Clar representations are used to count electrons (as coming in six packs). But there is little doubt that Armstrong’s use of a “C” (or inner circle, which is exactly what it is) means six as well. The evidence I present below, taken from his 1887 article.
- He counts the six carbons as having a total of 24 what he calls affinities (definition: An attraction or force between particles that causes them to combine), or four per carbon. Let us make life easy and equate affinity=electron (remember, the electron itself was not yet discovered or named!). He disposes of 12 affinities/electrons to form what we now call six carbon-carbon σ bonds, and a further six for the six C-H bonds.
- He is left with exactly six affinities/electrons, which he presupposes to act upon each other, in the manner of resultants (the old term for vectors). In fact, he replaces these six vectors by a circle (the inner circle) in his second article of 1890.
- He invents delocalization in all but name when he states that any one atom has an influence on other atoms not contiguous to it in the ring (he really did have o/m/p directing influence in mind here).
- He compares the introduction of a substituent (R, which comes from the old name Radicle) perturbing the distribution of the affinity to how electric charges perturb each other. So, the affinity behaves as if it might have electrical (from which the name electron came of course) properties? And it might be described by a vector?
- Remember, this is a scientist who in later life did not believe in electronic theories of chemistry? Really? Well, again in 1890:
- Here, he is refining his vector representation of affinities, saying that these vectors in effect define a circle, an inner circle no less. One that can be disrupted (Robinson some 30 years later wrote[cite]10.1039/CT925270160[/cite] of how the cycle of six electrons are able to form a group that resists disruption) when an additive compound is formed (his examples are all electrophiles, what we now call electrophilic addition) such that the remaining carbons become merely unsaturated. There seems little doubt he is describing what we now call a Wheland Intermediate.
- Is this really a man who did not believe in electronic theories of chemistry? What about that concluding paragraph then? The laws of substitution require a knowledge of the inner structure of (what we now call the aromatic) hydrocarbons?

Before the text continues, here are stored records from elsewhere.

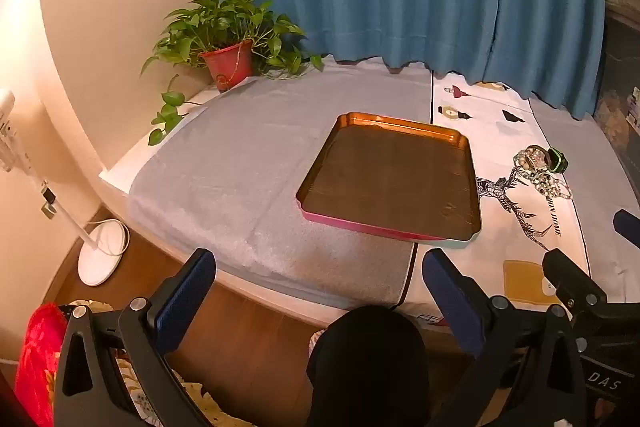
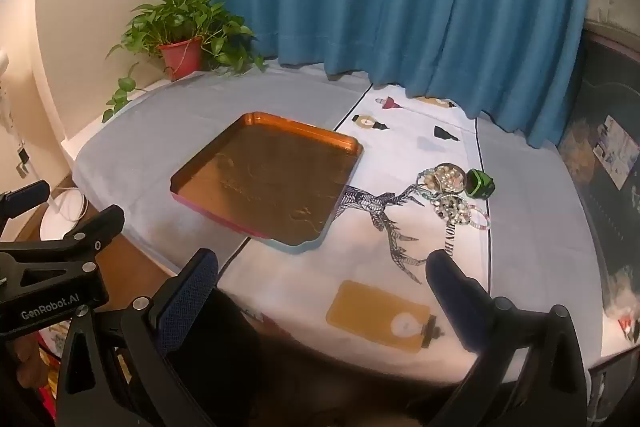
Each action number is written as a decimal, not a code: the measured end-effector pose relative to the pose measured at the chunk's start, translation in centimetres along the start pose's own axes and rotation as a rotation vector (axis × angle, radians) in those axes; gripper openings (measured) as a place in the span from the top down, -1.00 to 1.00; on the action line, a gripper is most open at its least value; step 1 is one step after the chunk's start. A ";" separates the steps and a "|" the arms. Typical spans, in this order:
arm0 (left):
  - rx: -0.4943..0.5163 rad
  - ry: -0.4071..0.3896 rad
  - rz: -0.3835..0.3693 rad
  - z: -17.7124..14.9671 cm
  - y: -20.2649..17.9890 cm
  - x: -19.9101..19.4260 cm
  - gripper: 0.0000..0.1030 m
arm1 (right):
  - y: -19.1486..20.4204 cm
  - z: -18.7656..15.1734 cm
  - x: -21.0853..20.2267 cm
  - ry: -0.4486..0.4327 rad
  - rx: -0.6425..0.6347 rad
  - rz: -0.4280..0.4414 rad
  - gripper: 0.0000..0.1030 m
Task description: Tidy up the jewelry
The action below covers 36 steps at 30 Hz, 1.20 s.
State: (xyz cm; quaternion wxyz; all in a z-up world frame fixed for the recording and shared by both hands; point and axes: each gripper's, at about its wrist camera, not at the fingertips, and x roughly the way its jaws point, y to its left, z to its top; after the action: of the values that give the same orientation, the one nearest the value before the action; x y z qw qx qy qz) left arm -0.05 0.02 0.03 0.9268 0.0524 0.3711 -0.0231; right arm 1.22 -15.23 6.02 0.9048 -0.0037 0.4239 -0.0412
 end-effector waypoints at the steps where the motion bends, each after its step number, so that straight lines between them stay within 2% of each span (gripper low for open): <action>1: 0.002 -0.001 0.001 0.0 0.0 -0.1 -1.00 | 0.0 0.0 0.0 0.003 0.001 0.002 -1.00; 36: 0.025 -0.013 0.020 0.4 -0.3 -0.8 -1.00 | -0.5 -0.6 -0.2 0.006 0.015 0.010 -1.00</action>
State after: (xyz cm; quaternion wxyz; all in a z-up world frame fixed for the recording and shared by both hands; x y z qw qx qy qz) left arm -0.36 -0.29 0.83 0.9287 0.0677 0.3640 -0.0189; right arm 0.60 -15.70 5.86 0.9037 0.0050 0.4263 -0.0399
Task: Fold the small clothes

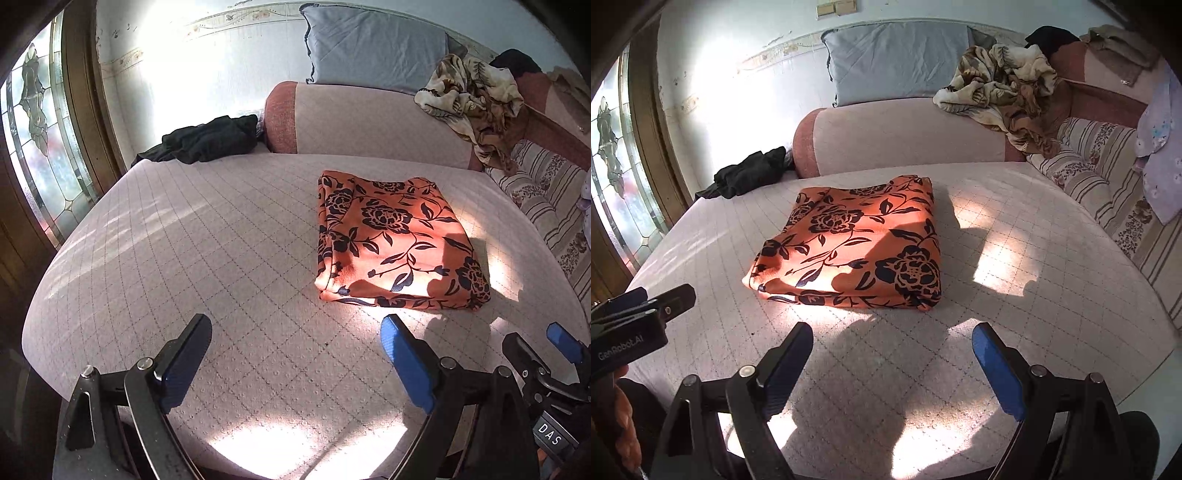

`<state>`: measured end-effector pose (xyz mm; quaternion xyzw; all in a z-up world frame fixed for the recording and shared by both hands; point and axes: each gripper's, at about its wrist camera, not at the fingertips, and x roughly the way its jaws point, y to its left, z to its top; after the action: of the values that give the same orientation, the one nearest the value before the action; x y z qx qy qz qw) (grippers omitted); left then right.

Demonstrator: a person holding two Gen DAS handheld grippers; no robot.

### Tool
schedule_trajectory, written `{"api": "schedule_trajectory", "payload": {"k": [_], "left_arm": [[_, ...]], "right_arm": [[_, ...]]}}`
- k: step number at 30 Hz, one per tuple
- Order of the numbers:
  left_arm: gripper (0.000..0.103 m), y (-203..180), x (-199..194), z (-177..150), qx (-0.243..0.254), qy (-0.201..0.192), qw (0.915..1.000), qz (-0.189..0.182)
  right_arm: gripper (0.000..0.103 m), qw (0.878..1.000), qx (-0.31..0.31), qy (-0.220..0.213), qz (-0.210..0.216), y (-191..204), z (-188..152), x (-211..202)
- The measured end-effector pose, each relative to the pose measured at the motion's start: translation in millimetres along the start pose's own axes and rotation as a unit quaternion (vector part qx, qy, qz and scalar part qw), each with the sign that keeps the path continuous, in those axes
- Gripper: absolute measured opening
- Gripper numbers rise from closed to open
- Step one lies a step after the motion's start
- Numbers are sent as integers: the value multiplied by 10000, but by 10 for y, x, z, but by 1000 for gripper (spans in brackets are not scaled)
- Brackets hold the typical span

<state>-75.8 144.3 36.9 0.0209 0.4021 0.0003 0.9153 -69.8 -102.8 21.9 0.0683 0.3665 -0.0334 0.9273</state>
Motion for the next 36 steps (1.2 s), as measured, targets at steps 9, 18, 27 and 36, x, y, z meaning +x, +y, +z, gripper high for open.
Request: {"api": "schedule_trajectory", "payload": {"k": [9, 18, 27, 36], "left_arm": [[93, -171, 36, 9, 108, -18, 9999, 132], [93, -205, 138, -43, 123, 71, 9996, 235], [93, -208, 127, -84, 121, 80, 9997, 213], [93, -187, 112, -84, 98, 58, 9997, 204]], "right_arm": [[90, 9999, -72, -65, 36, -61, -14, 57], [90, 9990, 372, 165, -197, -264, -9, 201], [90, 9996, 111, 119, -237, -173, -14, 195], [90, 9996, 110, 99, -243, -175, -19, 170]]}}
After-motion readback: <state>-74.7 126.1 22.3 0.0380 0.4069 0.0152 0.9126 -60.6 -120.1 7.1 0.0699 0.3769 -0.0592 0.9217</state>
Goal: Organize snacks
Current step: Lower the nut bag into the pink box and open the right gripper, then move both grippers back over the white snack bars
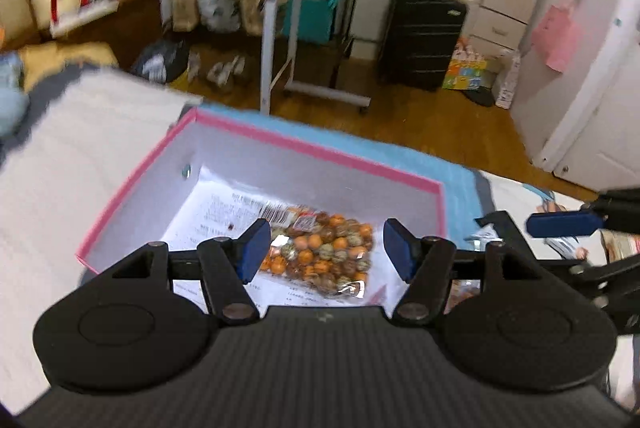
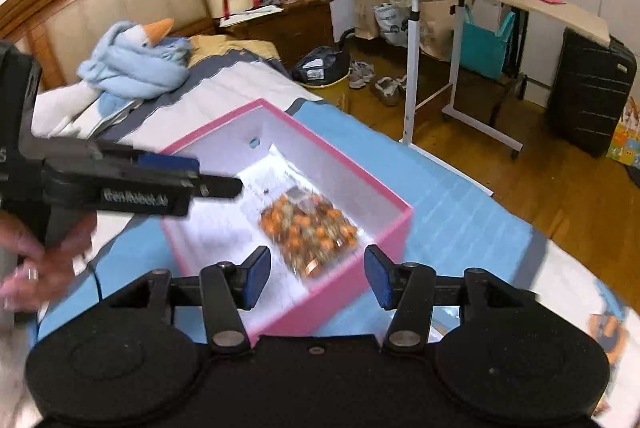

- And that such speculations may suggest fresh lines of experimental inquiry? This all sounds very much like the modern use of quantum mechanics and its electronic eigenvectors to describe the probability distribution of electrons (remember, Armstrong did not approve of this either) to probe the inner structure of molecules and to suggest new experiments.
We have a real mystery. Armstrong got so very close to a modern theory of chemistry. Was he asleep when Stoney named the electron around 1891 and Thomson discovered it in 1897? If only he had followed his own advice! Ah well, just as well he was ignored in the 20th century when he preached against it all.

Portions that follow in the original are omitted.